Mateusz Morawiecki zabrał głos po przesłuchaniu. "Chłopaki, boicie się?", 27.03.2025


Mateusz Morawiecki zabrał głos po przesłuchaniu. "Chłopaki, boicie się?"

Były premier Mateusz Morawiecki skrytykował we wtorek wypowiedzi rzecznika Najwyższej Izby Kontroli Marcina Marjańskiego i prezesa tej instytucji Mariana Banasia. Zdaniem wiceszefa PiS rozmowy dotyczyły czego innego, niż przekazali przedstawiciele NIK. — Macie zero wiarygodności — podkreślił Mateusz Morawiecki. Były premier nazwał także prezesa NIK "hotelarzem". "Chłopaki, boicie się równej walki? Dawajcie!" — napisał.

— Panie rzeczniku Najwyższej Izby Kontroli, panie prezesie NIK, przestańcie Polaków oszukiwać. Doskonale wiecie, że przesłuchania dotyczyły kompletnie czego innego niż to, co podajecie w mediach. Macie zero wiarygodności — mówił w czwartek na nagraniu na portalu społecznościowym X Mateusz Morawiecki, komentując swoje przesłuchanie przez Najwyższą Izbę Kontroli.

— Były premier został przesłuchany w trzech sprawach: Rządowej Agencji Rezerw Strategicznych, Polskiej Fundacji Rozwoju, a także KNF i GetBacku — poinformował na czwartkowej konferencji prasowej rzecznik Najwyższej Izby Kontroli Marcin Marjański.

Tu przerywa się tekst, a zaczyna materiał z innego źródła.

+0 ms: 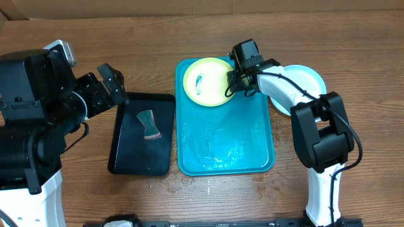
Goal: Clean dirty plates on tray and stack at the side
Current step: 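Grasp the last yellow plate rim with the right gripper, pull it down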
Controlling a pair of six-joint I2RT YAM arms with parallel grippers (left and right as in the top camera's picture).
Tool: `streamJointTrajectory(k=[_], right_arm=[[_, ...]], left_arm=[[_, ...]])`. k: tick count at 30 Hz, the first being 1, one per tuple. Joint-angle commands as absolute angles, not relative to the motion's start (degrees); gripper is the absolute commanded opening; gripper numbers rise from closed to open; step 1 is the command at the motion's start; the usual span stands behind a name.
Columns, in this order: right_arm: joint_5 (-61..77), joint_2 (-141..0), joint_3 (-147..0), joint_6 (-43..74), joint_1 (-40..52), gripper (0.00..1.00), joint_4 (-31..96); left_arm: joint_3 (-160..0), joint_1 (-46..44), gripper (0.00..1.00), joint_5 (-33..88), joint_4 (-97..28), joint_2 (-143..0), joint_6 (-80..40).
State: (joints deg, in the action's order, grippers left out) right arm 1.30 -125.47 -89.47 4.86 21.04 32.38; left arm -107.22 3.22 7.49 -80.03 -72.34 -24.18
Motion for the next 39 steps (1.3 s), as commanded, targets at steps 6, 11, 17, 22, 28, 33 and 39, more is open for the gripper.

Wcześniej Mateusz Morawiecki zapewniał, że wezwanie miało nie dotyczyć GetBacku.

 

Mateusz Morawiecki uderza w NIK. "Chłopaki, boicie się?"

Wcześniej Mateusz Morawiecki uderzył także w prezesa NIK. "Krakowski »hotelarz«, pełniący funkcję prezesa Najwyższej Izby Kontroli, wezwanie na przesłuchanie w sprawie GetBack, zamiast na mój adres, wysłał do gazet. Kiedy zorientowano się, że to przesada, oryginał wręczono mi dziś w korytarzu przy Filtrowej. Wszystko na życzenie »kierownika«. Chłopaki, boicie się równej walki? Dawajcie!" — mówił były premier.

Mateusz Morawiecki przesłuchany przez NIK

W czwartek były premier Mateusz Morawiecki został wezwany przez Najwyższą Izbę Kontroli. Po godz. 8 przyszedł zeznawać w charakterze świadka. Przesłuchanie zakończyło się po godz. 12.

Marcin Marjański przekazał w rozmowie z mediami, że nie był obecny przy przesłuchaniu byłego premiera, dlatego nie jest w stanie powiedzieć, czy Mateusz Morawiecki odniósł się do zeznań Pawła Szopy. Jak jednak powiedział, zeznania twórcy marki Red is Bad były brane pod uwagę w tej sprawie. — Miało to związek z naszą kontrolą oraz tym, co pan Szopa zeznał. Z pewnością tak, jego zeznania były brane pod uwagę — mówił.

Rzecznik NIK na uwagę, że prokuratura prowadzi już sprawę dotyczącą nieprawidłowości w Rządowej Agencji Rezerw Strategicznych, przekazał, że Izba ma wątki, których prokuratura może nie mieć. — Ja nie wiem, które wątki podjęła już prokuratura. Jeżeli uzna, po przekazaniu prokuraturze wniosków z NIK-u, że są to tożsame sprawy, to je połączy, jeżeli nie, to może być ich więcej — wyjaśnił.

Rzecznik NIK potwierdził, że Mateusz Morawiecki współpracował z kontrolerami. — Tak, absolutnie mogę powiedzieć, że była pełna współpraca. Nie było kluczenia, były odpowiedzi na konkretne pytania — mówił. — Całe postępowanie jest objęte tajemnicą kontrolerską — podkreślał rzecznik Najwyższej Izby Kontroli.